Avec Pour une fraction de seconde, je découvre deux immenses artistes : Eadweard Muybridge et Guy Delisle.
Le premier m’avait été présenté à l’occasion de mes études en audiovisuel, plus précisément en cours d’Histoire du cinéma. Mais la brièveté de cette rencontre fit que son nom rejoignit très vite la longue cohorte de ceux que l’on me disait avoir participé à l’émergence de cette forme artistique. Nos chemins se sont recroisés bien des années plus tard, dans l’intimité d’une salle obscure, lorsque le réalisateur Jordan Peele utilisa la célèbre série photographique « Le cheval au galop » pour accompagner le générique d’ouverture de son passionnant Nope. Des retrouvailles néanmoins de courte durée.
Le second, quant à lui, m’était jusqu’à présent totalement inconnu. Enfin presque : mon regard avait déjà croisés certaines couvertures de ses précédents albums, précisément celles de sa série Chroniques.
Bref, la lecture de Pour une fraction de seconde fut donc pour moi une sorte de saut dans l’inconnu, semblable - toute proportion gardée - à celui réalisé par Muybridge lorsque Leland Stanford, un des fondateurs de la Central Pacific Railroad passionné d’équitation, lui confia la lourde tâche d’apporter la preuve par l’image de cet instant où un cheval au galop décolle ses quatre sabots du sol.
Guy Delisle nous fait vivre le destin de cet homme en haillon comme s’il s’agissait d’une odyssée. Émaillé d’expérimentations techniques, d’heureuses découvertes et de trahisons, le parcours de Muybridge, comme ceux de ses contemporains dont le lecteur croisera ici fugitivement le chemin, touche au sublime.
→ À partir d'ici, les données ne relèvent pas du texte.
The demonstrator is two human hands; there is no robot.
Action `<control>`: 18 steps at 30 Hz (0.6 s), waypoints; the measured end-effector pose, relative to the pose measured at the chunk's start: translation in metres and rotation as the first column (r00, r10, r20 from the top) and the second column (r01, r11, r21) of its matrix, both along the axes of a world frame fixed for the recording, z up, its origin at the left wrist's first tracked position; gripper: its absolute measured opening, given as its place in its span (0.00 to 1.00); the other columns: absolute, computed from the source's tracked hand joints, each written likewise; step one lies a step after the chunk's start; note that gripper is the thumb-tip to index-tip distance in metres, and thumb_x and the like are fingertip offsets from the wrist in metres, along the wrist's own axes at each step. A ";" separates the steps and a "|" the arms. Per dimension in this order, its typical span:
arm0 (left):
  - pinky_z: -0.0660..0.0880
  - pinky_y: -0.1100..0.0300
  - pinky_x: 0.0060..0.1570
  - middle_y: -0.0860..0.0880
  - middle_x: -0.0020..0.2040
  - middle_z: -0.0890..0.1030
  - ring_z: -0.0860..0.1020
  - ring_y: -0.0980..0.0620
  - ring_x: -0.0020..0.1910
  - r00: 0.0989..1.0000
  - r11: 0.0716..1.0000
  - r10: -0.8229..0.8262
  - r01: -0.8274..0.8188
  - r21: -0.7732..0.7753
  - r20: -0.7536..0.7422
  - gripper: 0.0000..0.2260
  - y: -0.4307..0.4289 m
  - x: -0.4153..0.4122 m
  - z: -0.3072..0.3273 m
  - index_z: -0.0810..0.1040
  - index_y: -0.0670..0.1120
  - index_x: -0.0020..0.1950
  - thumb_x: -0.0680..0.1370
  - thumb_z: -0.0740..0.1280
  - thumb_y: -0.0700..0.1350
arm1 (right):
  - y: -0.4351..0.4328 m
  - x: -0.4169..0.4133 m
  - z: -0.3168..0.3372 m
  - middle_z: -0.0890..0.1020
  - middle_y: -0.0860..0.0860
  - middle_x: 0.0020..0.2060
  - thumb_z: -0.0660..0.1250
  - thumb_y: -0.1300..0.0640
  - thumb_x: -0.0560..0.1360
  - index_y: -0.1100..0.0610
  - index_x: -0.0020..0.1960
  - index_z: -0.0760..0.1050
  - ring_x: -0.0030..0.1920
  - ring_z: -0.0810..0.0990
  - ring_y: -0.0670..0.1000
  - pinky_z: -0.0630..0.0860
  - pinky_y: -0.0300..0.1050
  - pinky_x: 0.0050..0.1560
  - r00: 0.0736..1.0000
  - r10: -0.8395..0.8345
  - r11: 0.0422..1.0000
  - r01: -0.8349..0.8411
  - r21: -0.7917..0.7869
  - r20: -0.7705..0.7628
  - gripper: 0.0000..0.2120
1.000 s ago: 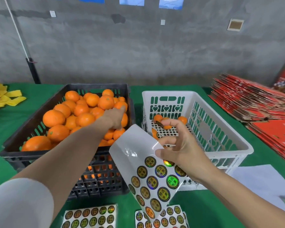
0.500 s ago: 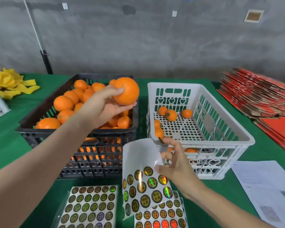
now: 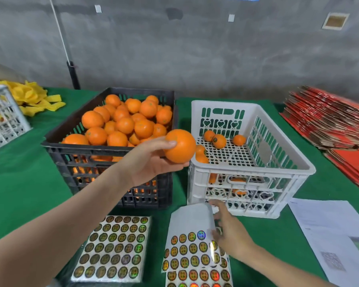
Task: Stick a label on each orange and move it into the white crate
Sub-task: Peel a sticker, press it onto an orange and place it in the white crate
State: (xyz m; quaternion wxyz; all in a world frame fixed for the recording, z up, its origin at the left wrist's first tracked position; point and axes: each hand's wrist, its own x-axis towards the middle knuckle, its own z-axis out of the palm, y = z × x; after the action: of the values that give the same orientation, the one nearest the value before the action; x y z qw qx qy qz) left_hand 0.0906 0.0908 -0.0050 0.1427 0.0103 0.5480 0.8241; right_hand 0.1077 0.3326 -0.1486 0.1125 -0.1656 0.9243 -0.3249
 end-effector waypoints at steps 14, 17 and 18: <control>0.75 0.62 0.26 0.38 0.47 0.79 0.77 0.49 0.29 0.976 0.999 -0.027 0.019 0.039 0.218 0.32 0.040 0.016 -0.006 0.69 0.47 0.69 0.70 0.63 0.63 | -0.026 -0.002 0.159 0.81 0.47 0.36 0.68 0.65 0.71 0.55 0.38 0.79 0.41 0.77 0.45 0.75 0.35 0.42 1.000 0.029 0.585 -0.007 -0.811 0.012 0.07; 0.71 0.65 0.22 0.40 0.37 0.80 0.75 0.50 0.26 0.940 0.997 -0.058 0.038 0.064 0.337 0.35 0.041 0.018 -0.008 0.73 0.41 0.61 0.73 0.55 0.70 | -0.026 -0.004 0.160 0.81 0.49 0.35 0.67 0.65 0.73 0.57 0.39 0.78 0.38 0.77 0.46 0.74 0.37 0.40 0.996 0.035 0.578 0.051 -0.815 0.087 0.06; 0.70 0.65 0.22 0.40 0.35 0.80 0.74 0.51 0.26 0.930 0.997 -0.063 0.039 0.071 0.362 0.36 0.042 0.017 -0.008 0.74 0.40 0.58 0.74 0.53 0.71 | -0.026 -0.004 0.160 0.81 0.48 0.33 0.67 0.65 0.73 0.57 0.39 0.78 0.36 0.76 0.45 0.73 0.37 0.39 0.995 0.033 0.587 0.061 -0.807 0.099 0.06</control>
State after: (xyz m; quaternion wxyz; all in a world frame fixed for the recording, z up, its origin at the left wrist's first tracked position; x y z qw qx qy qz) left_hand 0.1079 0.1325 -0.0134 0.2629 -0.1240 0.4857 0.8244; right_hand 0.1033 0.3065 0.0114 0.0699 -0.1744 0.6701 -0.7181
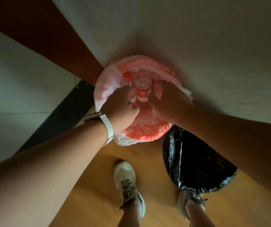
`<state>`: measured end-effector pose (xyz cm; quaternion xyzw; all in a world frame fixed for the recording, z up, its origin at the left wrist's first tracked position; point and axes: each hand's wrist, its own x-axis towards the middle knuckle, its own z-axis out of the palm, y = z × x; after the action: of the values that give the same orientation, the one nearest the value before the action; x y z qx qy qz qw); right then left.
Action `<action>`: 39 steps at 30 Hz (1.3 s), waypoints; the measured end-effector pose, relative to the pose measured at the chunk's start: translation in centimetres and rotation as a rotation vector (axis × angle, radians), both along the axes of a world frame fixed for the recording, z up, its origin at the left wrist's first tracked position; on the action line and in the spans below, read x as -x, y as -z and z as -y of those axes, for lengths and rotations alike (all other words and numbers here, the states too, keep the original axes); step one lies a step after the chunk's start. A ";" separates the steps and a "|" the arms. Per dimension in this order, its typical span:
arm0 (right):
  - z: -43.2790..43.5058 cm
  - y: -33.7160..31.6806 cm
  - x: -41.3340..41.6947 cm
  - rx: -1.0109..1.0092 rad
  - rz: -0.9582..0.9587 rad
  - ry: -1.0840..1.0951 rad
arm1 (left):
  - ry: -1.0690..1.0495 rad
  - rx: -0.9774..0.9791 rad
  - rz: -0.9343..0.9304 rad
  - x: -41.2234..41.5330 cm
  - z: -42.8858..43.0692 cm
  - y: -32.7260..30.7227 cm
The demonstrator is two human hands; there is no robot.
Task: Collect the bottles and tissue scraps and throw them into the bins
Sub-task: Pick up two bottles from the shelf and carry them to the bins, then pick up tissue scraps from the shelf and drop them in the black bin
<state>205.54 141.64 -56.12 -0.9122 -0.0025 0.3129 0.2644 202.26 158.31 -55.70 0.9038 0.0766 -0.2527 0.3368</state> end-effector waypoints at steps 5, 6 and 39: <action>0.3 -9.5 -0.7 0.209 0.120 -0.251 | 0.191 -0.127 0.134 1.1 -2.4 -8.3; 0.4 -11.7 -0.5 0.237 0.146 -0.307 | 0.223 -0.139 0.174 1.2 -2.6 -10.4; 8.7 -64.0 18.7 0.485 0.540 -0.173 | 0.646 -0.248 0.737 11.8 3.5 -59.9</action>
<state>186.87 132.97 7.92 -0.9944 -0.0751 0.0738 0.0030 190.48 154.81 4.16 0.9437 -0.3015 0.0026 0.1363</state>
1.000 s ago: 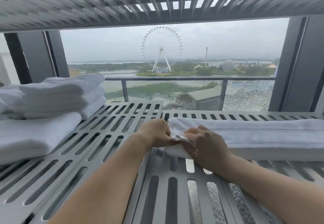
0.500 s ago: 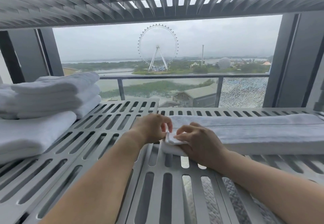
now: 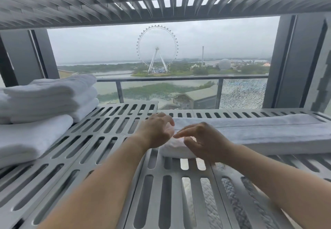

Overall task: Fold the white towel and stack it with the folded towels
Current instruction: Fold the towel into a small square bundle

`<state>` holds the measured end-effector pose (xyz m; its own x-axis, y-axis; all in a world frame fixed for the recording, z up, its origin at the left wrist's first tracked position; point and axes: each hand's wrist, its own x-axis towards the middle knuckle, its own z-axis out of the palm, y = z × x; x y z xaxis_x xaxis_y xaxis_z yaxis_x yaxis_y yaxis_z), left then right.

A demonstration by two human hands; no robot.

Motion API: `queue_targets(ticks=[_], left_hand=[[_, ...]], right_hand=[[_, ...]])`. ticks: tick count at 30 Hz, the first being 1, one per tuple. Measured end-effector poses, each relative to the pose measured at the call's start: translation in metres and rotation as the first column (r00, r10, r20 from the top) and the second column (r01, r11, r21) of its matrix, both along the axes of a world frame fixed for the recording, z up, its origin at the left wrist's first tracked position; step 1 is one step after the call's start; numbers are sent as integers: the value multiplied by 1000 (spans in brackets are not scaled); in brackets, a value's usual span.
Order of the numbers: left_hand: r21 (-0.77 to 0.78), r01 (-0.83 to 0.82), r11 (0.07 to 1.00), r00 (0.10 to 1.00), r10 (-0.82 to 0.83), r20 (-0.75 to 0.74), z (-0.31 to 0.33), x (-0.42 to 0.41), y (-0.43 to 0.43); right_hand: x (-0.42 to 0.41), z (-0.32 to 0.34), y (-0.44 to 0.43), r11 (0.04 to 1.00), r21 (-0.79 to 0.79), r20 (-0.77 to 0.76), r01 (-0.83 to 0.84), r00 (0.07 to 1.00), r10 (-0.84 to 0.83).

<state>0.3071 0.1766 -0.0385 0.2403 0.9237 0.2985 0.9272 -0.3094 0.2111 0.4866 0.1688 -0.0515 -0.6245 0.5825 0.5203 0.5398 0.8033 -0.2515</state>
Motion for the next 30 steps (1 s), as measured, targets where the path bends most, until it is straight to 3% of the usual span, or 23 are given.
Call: queue_targets(ticks=[3,6,9,12,18,22,26,30], left_hand=[[-135,73,988,988,-90,-124,-3,0,1],[-141,86,986,990,-100,-96,-2,-1,0],[-119,59,991,991,-72,-111,1,5,-4],[-62,50,997,983,-60,-173,4,30,-12],[0,183,983,914,-170,-367,8,64,-20],[100,279,955,862,-203,-465,1,64,-22],[182,269,946,879,-163,-448,-14,65,-29],[256,297,920,876,-156,-456,-18,84,-34]], right_hand=[[25,12,20,989,-76,-114,126,984,-134],[51,7,40,950,-123,87,287,957,-278],[56,-2,45,917,-269,214,295,946,-242],[50,-5,47,919,-266,278,292,936,-217],[71,1,46,922,-308,94,235,972,-216],[114,-2,28,985,-121,130,127,985,-111],[161,-7,5,990,132,191,41,979,-66],[185,-11,8,989,98,80,114,989,-122]])
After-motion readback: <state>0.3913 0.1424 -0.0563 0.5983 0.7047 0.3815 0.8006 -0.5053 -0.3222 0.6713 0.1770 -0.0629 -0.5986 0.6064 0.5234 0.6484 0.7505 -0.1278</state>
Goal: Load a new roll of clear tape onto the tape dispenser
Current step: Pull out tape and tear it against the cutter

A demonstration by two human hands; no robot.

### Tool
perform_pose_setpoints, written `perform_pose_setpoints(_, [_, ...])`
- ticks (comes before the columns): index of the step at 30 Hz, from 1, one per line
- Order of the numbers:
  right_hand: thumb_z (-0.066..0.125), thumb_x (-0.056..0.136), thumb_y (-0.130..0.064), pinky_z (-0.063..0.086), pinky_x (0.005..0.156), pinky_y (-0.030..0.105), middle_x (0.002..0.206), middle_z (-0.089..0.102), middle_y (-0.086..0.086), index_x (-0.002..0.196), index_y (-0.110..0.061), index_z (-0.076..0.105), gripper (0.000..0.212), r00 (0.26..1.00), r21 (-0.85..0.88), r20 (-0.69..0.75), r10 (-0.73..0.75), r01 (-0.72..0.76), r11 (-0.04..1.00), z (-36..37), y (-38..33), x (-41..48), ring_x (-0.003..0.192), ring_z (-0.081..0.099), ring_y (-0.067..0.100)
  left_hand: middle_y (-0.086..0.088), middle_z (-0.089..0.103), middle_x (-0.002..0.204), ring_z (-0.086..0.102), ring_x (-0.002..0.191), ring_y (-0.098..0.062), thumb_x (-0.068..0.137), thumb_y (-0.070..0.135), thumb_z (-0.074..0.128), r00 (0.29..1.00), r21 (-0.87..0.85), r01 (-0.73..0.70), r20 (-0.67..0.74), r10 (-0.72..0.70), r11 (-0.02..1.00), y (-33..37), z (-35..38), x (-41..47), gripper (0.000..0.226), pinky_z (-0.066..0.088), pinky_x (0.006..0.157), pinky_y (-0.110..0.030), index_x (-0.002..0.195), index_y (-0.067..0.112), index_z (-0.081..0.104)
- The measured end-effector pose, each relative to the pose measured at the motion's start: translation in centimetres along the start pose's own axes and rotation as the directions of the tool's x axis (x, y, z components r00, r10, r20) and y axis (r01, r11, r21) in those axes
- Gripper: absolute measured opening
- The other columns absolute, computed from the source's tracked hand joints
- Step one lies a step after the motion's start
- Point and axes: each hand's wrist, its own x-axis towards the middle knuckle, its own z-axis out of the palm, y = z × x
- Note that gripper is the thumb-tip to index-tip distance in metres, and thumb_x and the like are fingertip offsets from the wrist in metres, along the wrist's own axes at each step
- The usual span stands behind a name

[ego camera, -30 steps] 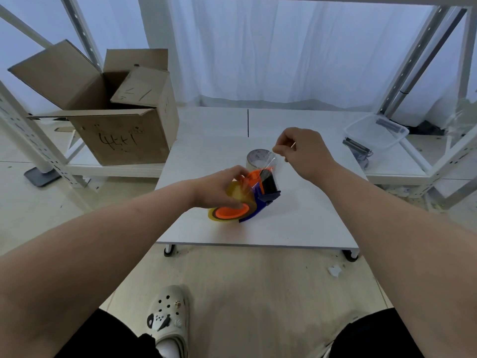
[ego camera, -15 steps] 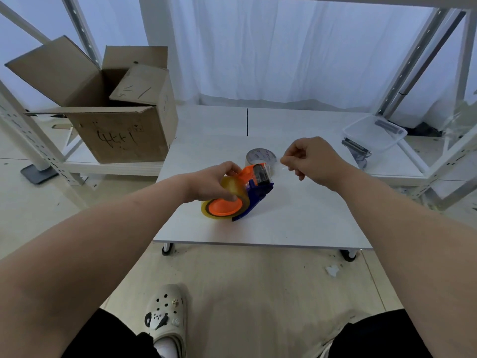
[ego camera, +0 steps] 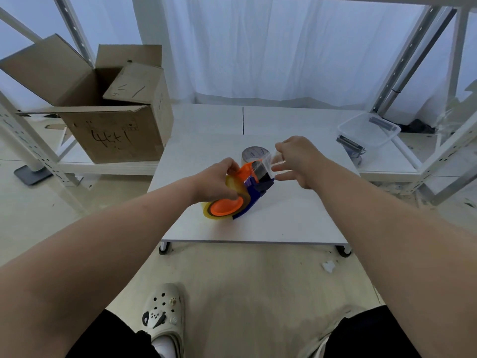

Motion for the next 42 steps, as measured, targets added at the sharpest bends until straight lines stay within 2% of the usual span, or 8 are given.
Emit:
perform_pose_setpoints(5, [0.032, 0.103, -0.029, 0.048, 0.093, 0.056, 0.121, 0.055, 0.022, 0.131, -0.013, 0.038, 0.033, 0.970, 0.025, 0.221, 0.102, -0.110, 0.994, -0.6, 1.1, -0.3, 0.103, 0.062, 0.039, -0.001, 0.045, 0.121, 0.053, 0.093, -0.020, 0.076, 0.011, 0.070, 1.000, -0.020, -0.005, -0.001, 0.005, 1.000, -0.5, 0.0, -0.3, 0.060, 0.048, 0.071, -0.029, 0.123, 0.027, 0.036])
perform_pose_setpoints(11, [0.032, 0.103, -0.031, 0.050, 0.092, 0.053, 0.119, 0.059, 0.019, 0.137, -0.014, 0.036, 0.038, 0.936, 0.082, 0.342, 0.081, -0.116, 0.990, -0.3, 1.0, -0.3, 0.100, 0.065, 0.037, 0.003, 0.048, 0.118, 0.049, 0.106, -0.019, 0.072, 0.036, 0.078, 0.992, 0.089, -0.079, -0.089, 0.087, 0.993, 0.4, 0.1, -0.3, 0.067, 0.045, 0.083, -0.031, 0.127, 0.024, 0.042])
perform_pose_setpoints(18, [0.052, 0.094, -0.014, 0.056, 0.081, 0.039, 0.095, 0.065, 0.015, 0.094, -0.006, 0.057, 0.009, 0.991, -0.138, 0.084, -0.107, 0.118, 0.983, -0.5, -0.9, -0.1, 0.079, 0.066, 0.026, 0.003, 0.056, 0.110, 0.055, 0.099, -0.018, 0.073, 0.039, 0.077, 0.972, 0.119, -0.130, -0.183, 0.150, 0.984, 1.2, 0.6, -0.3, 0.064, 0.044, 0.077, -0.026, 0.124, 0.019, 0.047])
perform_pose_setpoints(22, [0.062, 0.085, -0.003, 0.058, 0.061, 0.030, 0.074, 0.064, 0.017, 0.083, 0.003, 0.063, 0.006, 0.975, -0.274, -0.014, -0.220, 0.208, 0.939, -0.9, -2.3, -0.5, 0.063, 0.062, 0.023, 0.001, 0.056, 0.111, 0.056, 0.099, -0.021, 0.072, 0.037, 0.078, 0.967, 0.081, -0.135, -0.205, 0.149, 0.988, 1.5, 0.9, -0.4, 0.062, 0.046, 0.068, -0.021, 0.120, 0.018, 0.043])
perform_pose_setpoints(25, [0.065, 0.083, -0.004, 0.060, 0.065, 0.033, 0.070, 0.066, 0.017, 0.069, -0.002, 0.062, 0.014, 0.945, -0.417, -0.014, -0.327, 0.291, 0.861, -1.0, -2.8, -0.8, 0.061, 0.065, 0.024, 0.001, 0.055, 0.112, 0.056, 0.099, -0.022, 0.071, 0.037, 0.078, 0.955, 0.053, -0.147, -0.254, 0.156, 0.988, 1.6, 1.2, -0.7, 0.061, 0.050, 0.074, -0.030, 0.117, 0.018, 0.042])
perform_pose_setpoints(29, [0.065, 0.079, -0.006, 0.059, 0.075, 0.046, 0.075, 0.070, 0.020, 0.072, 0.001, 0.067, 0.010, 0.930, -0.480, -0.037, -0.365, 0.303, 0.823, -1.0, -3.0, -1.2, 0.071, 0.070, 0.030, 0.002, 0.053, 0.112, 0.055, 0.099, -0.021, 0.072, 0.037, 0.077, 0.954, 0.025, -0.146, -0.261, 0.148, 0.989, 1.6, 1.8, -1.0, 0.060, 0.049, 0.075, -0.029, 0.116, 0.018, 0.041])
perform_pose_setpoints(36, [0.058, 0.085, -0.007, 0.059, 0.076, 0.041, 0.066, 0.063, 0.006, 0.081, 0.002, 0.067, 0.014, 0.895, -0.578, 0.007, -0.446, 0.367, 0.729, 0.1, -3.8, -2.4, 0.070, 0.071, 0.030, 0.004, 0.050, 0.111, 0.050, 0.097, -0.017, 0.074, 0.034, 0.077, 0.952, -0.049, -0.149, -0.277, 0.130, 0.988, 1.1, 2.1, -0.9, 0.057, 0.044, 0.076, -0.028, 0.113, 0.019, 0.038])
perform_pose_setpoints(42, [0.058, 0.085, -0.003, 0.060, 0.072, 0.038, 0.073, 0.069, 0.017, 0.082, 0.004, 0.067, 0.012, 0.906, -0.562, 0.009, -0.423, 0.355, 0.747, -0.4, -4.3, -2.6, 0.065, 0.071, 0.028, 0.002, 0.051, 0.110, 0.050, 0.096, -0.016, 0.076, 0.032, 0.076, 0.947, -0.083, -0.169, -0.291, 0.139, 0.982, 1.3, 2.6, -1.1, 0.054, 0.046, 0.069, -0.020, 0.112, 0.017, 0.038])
Cette illustre fraction de seconde marque évidemment une date dans l’Histoire des techniques et le rapport que les Hommes, scientifiques et artistes, entretiennent avec le monde. Mais ce que l’on ressent à la lecture de cet album, grâce à la simplicité du trait de Delisle et au génie de son découpage, c’est la fragilité et la fugacité de ces décisives secondes.
A l’image donc de cette courte et commune galopade sur la plaine de Palo Alto fixée dans l’éternité d’une plaque en verre, la vie et la mort d’Eadweard Muybridge, par delà l’extraordinaire, est une séquence ordinaire figé dans l’immortalité de ces deux cents pages.